- Title card
- Directed by: Alex Lovy
- Story by: Cal Howard
- Starring: Mel Blanc (all voices)
- Edited by: Hal Geer
- Music by: William Lava
- Animation by: Laverne Harding Volus Jones Ed Solomon Ted Bonnicksen
- Layouts by: David Hanan Lin Larsen
- Backgrounds by: Bob Abrams
- Color process: Technicolor
- Production company: Warner Bros. Animation
- Distributed by: Warner Bros. Pictures The Vitaphone Corporation
- Release date: July 29, 1967;
- Running time: 6 minutes
- Language: English

= Speedy Ghost to Town =

Speedy Ghost to Town is a 1967 Warner Bros. Merrie Melodies cartoon directed by Alex Lovy. The short was released on July 29, 1967, and stars Daffy Duck and Speedy Gonzales. It is the first cartoon released under the newly reopened animation department of Warner Bros. Pictures (which had been acquired by Seven Arts Productions just two weeks prior) in 1967, as from 1964 to 1967, all Looney Tunes and Merrie Melodies cartoons were developed at DePatie–Freleng Enterprises and Format Productions instead. It is also the first Warner Bros. cartoon to be directed by Alex Lovy.

The cartoon marked a dramatic turning point for the Looney Tunes and Merrie Melodies series, making extensive use of limited animation similar to that of Filmation and Hanna-Barbera cartoons from the same time period (a drastic departure from the cartoons produced during the studio's heyday), simplistic backgrounds and character designs, and a more limited sound effects library (including some of Hanna-Barbera's familiar stock sounds).

==Plot==
Speedy and his friend Miguel visit a ghost town in the desert, followed by Daffy. There, Speedy unveils what appears to be gold and a map to the location of the mine where more can be found. Daffy notices, and attempts to take the map; he is foiled by getting caught in the piano tape.

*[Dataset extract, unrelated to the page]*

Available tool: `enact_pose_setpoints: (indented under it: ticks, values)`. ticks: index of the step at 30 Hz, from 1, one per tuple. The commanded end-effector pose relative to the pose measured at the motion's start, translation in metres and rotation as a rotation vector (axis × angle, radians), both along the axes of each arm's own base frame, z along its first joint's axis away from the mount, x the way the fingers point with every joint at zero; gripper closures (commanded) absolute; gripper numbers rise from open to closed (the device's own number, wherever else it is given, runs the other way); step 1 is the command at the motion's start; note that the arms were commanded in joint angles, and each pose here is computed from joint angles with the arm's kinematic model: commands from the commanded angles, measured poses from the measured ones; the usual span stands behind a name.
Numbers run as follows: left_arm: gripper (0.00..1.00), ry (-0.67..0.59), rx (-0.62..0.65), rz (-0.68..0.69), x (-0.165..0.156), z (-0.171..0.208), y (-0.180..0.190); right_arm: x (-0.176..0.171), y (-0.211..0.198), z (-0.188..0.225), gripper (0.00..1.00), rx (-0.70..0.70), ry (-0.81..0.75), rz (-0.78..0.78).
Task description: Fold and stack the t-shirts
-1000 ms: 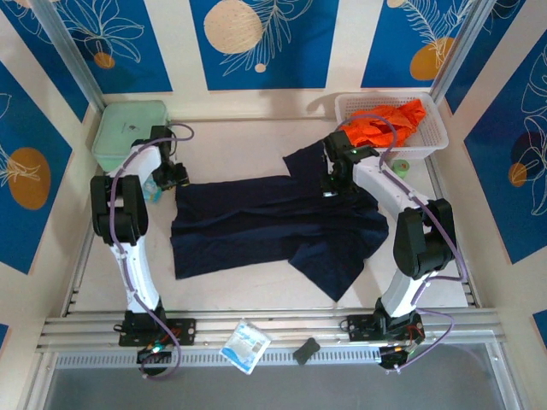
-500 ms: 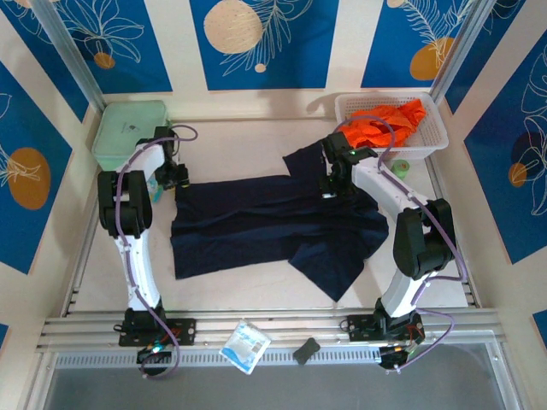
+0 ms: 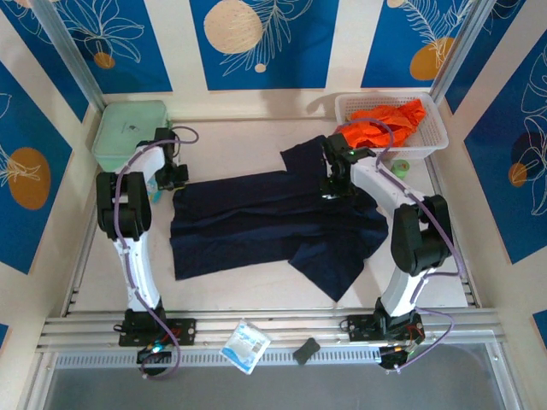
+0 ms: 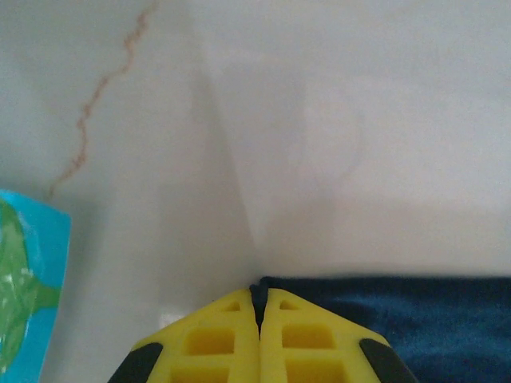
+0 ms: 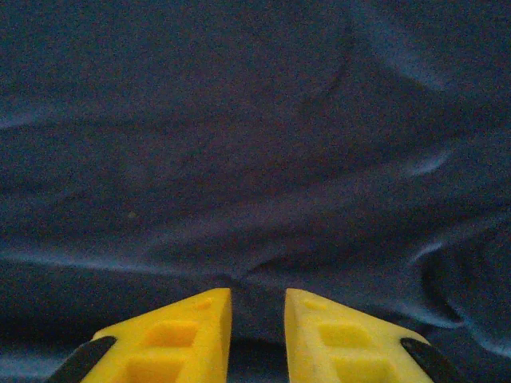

Daffy's next attempt involves setting up a phone with explosives. Speedy answers it when it rings, but quickly hands it to Daffy, saying he has a call; his plan backfires as he is blown up. Speedy teases him, "What's the matter, epa loco? You got the wrong number?" He takes off, Daffy in hot pursuit. Daffy finds him in a barrel, and throws a grenade in; however, he accidentally throws the pin, and not the actual grenade.

He then sticks his head through a hole in the fence, catching Speedy by the tail, but Miguel drops a horseshoe on him. Further antics ensue, including Daffy having a taxidermy bull head fall on him like a mask and Speedy (taking advantage of Daffy's appearance) acting as a matador, and Speedy hiding behind different-shaped bottles, only to get catsup in his eye on the last. Speedy and Miguel head to the mine, where Daffy repeatedly tries to throw dynamite in, to blow them up; it eventually blows up right next to him.

Daffy then demands that Speedy give up the cart, which he does. However, it is not gold, but cheese! Daffy then really does go crazy, bouncing away and laughing hysterically. When Miguel asks "Gee whiz, Speedy, what's the matter with the loco duck?", Speedy shrugs, "I dunno. I guess maybe he don't like cheese."